Two lines below mark the span: the one containing "Find the black" and the one containing "Find the desk;". Set down both, plus every line between, exactly as they stand, and nothing else.

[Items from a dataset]
****
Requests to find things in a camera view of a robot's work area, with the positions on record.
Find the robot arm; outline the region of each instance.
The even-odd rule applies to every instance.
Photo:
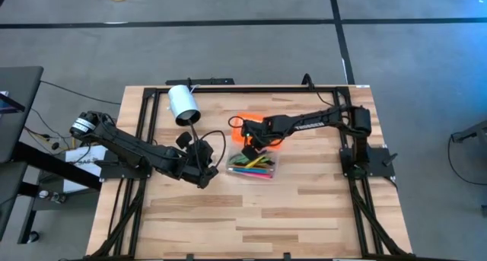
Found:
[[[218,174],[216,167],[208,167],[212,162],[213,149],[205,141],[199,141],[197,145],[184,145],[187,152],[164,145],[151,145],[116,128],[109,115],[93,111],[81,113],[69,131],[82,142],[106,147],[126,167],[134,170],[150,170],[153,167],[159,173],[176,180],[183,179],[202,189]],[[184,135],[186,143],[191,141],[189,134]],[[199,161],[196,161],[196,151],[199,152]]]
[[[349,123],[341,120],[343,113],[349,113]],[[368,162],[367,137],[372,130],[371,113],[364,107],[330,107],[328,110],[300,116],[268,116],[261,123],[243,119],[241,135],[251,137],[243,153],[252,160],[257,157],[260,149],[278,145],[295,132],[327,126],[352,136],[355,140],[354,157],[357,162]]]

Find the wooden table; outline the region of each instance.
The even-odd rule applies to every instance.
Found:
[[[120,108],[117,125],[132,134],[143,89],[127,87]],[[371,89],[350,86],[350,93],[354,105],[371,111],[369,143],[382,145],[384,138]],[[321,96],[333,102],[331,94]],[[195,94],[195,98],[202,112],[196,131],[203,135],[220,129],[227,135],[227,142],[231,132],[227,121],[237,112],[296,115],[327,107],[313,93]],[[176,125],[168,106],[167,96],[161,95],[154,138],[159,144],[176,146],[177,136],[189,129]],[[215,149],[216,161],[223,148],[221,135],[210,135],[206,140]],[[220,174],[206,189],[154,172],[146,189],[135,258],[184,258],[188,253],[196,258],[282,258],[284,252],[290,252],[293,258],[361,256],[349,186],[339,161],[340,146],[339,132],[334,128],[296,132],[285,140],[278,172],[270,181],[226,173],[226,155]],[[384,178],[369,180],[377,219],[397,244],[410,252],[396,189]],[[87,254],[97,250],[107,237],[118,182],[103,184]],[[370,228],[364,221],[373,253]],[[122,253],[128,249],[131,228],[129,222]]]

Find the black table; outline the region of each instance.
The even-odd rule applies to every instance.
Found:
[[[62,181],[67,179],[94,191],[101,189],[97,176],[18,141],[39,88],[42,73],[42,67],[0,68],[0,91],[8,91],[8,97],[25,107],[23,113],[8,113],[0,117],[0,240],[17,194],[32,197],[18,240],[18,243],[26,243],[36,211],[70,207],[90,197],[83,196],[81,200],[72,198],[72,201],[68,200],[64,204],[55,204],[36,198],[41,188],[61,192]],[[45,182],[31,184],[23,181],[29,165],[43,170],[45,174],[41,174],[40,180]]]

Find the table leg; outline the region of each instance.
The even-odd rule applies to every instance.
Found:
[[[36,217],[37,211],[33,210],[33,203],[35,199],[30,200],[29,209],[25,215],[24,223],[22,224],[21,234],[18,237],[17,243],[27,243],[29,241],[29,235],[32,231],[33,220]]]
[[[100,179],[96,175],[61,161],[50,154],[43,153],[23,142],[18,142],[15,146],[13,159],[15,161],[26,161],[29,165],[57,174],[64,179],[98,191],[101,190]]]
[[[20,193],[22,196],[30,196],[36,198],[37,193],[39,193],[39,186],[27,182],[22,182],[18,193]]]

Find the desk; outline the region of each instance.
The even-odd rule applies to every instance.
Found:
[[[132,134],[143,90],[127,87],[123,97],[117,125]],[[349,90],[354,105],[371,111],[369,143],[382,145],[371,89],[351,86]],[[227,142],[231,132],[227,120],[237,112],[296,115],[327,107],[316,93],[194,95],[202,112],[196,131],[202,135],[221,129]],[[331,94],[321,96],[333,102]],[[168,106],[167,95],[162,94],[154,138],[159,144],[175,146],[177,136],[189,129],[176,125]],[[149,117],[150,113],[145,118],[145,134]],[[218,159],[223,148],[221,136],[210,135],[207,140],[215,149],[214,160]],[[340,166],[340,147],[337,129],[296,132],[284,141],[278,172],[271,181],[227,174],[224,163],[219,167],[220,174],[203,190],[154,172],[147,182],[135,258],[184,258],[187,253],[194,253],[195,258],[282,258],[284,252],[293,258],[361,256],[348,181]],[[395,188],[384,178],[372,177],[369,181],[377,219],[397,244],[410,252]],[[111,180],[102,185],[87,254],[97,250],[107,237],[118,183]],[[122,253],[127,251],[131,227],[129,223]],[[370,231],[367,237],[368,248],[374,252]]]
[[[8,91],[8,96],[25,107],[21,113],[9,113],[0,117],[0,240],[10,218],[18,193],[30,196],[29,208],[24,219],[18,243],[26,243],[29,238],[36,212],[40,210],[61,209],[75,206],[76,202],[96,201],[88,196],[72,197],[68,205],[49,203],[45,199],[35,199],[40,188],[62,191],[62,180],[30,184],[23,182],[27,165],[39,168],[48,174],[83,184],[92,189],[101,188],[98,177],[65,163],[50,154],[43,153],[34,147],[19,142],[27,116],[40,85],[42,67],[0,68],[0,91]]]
****
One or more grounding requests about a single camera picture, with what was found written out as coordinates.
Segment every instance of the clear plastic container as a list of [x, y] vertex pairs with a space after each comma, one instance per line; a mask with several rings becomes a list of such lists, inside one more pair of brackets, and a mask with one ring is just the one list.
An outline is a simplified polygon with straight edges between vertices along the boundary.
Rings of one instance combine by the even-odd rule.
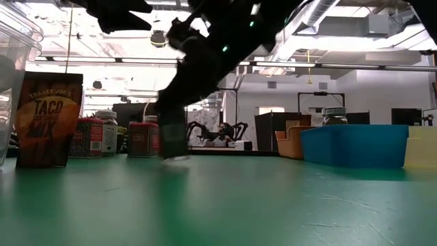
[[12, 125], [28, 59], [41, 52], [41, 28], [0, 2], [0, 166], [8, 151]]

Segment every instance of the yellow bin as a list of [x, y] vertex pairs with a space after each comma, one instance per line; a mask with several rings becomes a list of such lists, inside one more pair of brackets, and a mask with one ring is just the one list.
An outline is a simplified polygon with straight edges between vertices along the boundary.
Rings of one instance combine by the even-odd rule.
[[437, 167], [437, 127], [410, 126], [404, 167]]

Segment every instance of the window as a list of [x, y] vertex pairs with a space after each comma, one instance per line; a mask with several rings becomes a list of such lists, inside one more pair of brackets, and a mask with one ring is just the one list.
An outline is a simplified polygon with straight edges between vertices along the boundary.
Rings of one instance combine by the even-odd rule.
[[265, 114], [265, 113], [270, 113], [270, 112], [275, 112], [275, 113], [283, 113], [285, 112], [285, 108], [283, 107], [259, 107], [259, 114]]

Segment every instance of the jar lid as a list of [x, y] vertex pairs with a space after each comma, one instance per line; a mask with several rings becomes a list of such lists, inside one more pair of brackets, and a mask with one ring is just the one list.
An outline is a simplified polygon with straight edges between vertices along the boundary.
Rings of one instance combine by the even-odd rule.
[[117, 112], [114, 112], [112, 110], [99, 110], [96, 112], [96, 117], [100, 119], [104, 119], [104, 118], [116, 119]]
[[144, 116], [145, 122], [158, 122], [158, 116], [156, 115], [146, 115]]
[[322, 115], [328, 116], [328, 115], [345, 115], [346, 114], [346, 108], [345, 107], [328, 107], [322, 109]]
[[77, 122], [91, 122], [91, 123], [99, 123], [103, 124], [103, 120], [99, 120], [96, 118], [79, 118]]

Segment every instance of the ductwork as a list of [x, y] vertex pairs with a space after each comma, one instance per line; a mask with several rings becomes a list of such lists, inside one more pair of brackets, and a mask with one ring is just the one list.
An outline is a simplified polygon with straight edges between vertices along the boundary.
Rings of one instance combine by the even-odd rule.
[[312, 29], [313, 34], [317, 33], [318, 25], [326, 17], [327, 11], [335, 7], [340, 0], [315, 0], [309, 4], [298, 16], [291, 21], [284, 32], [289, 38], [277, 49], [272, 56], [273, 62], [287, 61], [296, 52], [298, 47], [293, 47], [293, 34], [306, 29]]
****
* [Result for this exercise]
Find the black table; outline the region of each instance.
The even-odd rule applies to every instance.
Found:
[[[62,181],[67,179],[94,191],[101,189],[97,176],[18,141],[39,88],[42,73],[42,67],[0,68],[0,91],[8,91],[8,97],[25,107],[23,113],[8,113],[0,117],[0,240],[17,194],[32,197],[18,240],[18,243],[26,243],[36,211],[70,207],[90,197],[83,196],[81,200],[72,198],[72,201],[68,200],[64,204],[55,204],[36,198],[41,188],[61,192]],[[45,182],[31,184],[23,181],[29,165],[43,170],[45,174],[41,174],[40,180]]]

Find the table leg; outline the region of each instance.
The even-odd rule applies to every instance.
Found:
[[[36,217],[37,211],[33,210],[33,203],[35,199],[30,200],[29,209],[25,215],[24,223],[22,224],[21,234],[18,237],[17,243],[27,243],[29,241],[29,235],[32,231],[33,220]]]
[[[100,179],[96,175],[61,161],[50,154],[43,153],[23,142],[18,142],[15,146],[13,159],[15,161],[26,161],[29,165],[57,174],[64,179],[98,191],[101,190]]]
[[[20,193],[22,196],[30,196],[36,198],[37,193],[39,193],[39,186],[27,182],[22,182],[18,193]]]

Find the desk; outline the region of each instance.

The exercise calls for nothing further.